**Exercise:**
Note how many lines in the material have "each", and give only that figure.

**Data provided:**
+--

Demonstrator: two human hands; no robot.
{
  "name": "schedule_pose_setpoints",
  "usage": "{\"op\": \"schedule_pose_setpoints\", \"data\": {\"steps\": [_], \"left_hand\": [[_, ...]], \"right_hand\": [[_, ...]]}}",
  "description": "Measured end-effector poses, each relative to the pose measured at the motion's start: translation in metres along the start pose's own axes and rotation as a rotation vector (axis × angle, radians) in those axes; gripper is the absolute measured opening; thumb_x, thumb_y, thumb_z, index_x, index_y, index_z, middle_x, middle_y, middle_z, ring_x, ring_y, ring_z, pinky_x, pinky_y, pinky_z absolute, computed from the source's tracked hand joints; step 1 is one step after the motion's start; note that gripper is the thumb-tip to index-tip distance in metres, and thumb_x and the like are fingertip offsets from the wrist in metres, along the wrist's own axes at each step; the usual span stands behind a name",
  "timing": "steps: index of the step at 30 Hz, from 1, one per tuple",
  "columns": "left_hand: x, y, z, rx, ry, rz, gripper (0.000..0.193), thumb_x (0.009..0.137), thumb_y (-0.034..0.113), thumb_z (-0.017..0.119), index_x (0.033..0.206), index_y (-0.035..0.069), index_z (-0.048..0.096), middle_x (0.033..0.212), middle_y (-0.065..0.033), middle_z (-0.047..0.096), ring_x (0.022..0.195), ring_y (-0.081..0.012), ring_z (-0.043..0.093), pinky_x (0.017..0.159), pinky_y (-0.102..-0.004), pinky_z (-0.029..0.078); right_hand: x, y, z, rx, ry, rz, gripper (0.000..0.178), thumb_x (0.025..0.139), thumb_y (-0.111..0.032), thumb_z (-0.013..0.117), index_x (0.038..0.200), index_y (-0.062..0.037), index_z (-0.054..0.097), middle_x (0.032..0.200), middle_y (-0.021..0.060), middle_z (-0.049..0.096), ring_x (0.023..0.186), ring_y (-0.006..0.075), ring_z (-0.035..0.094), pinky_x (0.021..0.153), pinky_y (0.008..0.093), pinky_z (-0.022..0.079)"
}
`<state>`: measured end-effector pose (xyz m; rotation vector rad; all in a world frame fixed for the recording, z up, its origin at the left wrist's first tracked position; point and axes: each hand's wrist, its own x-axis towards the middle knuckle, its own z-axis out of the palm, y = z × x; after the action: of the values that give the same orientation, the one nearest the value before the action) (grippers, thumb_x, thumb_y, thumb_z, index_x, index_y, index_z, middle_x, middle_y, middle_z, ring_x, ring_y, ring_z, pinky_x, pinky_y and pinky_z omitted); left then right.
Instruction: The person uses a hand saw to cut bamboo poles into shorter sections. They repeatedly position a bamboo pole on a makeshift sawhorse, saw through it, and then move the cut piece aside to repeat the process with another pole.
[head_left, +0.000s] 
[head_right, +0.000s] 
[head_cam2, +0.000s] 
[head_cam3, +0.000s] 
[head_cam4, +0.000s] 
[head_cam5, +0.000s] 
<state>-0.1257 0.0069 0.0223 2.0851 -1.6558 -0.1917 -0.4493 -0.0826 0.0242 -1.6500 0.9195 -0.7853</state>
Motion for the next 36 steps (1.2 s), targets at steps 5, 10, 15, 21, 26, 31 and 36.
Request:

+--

**Solution to the problem:**
2